Martin’s personal struggle with illness also plays a role in her response to wildfire. Years ago, an IUD implanted itself in the lining of her uterus, only part of which could be removed. Complications after a surgical attempt to remove it led to a hysterectomy and chronic pain. She likens her pain to wildfire, flaring up and then dying down, something that’s rooted deep inside of her: “Like fire, pain seemed alive. It devoured and traveled. It evaded description. It was formless yet ever present.”

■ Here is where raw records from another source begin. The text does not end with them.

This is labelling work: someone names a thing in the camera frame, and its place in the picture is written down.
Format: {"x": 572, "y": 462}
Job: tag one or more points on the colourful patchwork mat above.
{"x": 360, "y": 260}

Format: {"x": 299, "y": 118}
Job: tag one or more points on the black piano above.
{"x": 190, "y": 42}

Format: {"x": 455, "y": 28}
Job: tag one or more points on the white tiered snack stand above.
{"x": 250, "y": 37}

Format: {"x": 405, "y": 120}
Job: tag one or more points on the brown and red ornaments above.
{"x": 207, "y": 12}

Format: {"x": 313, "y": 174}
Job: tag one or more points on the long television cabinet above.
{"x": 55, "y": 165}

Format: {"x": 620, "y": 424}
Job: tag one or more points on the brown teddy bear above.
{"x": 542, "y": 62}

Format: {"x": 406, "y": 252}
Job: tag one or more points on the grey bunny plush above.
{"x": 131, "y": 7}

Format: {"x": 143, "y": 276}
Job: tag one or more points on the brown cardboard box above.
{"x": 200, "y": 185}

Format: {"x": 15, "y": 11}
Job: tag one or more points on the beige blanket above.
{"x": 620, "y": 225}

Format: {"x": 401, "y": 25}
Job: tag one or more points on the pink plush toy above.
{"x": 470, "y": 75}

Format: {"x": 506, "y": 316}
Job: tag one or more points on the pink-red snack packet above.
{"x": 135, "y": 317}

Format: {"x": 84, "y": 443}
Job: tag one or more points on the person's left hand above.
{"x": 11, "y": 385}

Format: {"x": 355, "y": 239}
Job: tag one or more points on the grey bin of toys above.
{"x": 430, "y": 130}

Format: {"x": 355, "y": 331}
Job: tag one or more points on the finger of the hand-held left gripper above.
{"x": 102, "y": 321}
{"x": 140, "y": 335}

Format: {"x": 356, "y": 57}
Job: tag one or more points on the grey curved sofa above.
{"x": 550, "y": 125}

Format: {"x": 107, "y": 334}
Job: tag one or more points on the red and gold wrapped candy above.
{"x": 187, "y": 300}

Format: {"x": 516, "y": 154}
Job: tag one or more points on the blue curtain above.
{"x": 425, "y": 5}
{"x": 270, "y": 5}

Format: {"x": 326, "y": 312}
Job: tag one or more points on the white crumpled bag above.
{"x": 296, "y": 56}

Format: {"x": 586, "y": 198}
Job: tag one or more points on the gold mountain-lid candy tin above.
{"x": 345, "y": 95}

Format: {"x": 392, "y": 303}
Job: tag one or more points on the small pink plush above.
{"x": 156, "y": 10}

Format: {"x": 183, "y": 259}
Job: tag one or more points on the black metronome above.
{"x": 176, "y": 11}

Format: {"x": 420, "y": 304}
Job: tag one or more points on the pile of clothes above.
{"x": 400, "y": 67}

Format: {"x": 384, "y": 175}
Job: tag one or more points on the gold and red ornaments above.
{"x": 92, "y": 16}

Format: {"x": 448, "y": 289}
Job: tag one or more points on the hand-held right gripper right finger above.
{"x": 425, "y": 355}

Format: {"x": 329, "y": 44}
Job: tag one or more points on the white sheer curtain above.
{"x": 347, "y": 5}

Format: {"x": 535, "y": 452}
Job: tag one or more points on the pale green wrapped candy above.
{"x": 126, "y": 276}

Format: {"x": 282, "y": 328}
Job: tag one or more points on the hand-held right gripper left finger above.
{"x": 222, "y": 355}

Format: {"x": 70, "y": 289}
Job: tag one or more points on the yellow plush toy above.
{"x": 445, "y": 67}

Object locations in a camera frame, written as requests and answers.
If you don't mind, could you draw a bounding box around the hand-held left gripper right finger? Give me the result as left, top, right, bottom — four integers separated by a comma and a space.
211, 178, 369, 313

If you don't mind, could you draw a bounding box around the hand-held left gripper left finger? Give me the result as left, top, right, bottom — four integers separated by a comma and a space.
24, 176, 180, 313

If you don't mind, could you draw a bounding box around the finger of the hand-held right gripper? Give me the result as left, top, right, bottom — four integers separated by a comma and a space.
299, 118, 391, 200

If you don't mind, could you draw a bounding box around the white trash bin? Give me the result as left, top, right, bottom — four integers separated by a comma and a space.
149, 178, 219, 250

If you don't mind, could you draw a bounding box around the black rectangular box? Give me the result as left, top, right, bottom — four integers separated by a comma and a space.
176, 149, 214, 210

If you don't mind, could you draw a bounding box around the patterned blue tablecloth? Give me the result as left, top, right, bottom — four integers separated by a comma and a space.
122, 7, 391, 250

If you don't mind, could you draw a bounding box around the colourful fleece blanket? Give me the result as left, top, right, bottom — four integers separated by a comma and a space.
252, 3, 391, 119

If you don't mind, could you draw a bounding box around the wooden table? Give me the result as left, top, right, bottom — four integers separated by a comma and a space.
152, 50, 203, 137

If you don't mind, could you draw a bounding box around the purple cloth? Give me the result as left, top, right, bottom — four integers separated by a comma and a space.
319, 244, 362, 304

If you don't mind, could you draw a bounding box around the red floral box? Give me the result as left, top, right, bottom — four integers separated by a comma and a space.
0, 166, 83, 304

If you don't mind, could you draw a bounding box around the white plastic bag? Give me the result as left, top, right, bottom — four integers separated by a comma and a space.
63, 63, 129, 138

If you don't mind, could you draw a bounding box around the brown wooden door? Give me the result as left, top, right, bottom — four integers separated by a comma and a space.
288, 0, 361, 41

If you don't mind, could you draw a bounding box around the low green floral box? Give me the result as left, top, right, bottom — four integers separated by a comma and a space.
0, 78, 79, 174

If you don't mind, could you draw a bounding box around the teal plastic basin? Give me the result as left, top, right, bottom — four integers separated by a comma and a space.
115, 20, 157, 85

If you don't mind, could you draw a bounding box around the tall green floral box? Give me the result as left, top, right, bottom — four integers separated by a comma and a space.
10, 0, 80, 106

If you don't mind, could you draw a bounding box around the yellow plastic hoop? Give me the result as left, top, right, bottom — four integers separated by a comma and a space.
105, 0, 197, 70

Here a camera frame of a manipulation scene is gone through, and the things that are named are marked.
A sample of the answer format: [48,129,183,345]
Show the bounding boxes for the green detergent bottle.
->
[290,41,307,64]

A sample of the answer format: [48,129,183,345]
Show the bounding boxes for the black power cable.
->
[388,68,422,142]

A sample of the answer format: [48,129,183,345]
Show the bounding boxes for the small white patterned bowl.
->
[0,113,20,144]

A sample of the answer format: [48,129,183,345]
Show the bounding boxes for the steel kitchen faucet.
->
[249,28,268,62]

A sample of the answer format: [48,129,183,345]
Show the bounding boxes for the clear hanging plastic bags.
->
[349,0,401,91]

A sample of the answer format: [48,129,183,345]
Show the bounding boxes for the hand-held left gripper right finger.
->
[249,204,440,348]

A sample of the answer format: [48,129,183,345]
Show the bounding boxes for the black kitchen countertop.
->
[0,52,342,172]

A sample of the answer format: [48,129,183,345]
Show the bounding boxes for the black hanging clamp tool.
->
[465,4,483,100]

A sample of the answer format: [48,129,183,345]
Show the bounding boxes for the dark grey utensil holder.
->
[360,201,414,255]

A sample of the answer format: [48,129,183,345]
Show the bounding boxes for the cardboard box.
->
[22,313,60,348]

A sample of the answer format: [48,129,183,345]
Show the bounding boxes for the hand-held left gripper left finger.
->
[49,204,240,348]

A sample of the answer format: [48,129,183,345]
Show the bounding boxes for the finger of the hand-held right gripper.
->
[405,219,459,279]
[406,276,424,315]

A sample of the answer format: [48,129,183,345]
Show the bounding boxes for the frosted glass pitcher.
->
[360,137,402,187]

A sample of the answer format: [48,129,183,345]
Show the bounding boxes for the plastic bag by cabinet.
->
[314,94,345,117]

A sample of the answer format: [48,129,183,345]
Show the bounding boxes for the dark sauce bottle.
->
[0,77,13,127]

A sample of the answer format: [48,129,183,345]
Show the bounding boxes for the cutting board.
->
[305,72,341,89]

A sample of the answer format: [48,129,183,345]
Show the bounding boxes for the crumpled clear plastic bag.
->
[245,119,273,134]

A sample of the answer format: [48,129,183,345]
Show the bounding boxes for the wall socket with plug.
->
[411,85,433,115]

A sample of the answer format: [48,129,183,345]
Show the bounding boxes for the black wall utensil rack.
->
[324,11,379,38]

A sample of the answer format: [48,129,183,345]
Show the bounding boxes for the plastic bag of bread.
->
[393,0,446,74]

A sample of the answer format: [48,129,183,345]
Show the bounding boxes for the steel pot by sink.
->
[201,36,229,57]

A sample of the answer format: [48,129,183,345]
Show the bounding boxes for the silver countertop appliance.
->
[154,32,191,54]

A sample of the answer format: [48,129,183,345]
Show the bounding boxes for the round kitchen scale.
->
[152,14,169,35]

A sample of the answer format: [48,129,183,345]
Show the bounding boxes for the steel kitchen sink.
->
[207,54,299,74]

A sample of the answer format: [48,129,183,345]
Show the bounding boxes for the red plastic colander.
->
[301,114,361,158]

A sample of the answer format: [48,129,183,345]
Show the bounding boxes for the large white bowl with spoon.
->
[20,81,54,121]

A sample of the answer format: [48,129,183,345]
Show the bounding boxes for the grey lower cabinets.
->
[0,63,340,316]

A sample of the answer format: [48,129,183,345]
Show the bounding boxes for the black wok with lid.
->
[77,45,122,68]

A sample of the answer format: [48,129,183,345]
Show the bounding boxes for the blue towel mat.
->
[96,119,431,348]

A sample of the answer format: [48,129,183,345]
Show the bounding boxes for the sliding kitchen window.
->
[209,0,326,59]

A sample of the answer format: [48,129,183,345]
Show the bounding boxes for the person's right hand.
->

Throughout the book, Martin deftly weaves her narrative between wildfire and smoke, work in the garden, chronic pain, and the principles of environmental and social justice. She pulls in memories of her childhood growing up in the area, along with interviews and descriptions of tours she undertakes after 2020 to understand how communities and people were affected by the fires, and what it means to live with fire.

She describes, for example, an episode in which smoke blocks the sun for days at a time: “The slow, turbid terror that suffused my body when the sky disappeared was something new. It was a deep body fear, an animal truth … I realized I was living inside endless days of awe, with combusted pieces of trees and animals and people falling through the air outside, where I no longer went.”

But Martin also explores how fire can sometimes be a positive force. She participates in a controlled burn and notes that, “Fire is exuberant. It’s joyous. It dances. I can see why people joke that all firefighters are secret pyros. It’s so much fun.”

While she and her partner discuss moving, they ultimately stay, rooted in the landscape. They come to accept that climate change isn’t something that’s happening to someone else, that they live in the middle of a place affected by it. “To truly love a place, a person needed to take responsibility for her involvement with it, not only feel feelings,” she writes.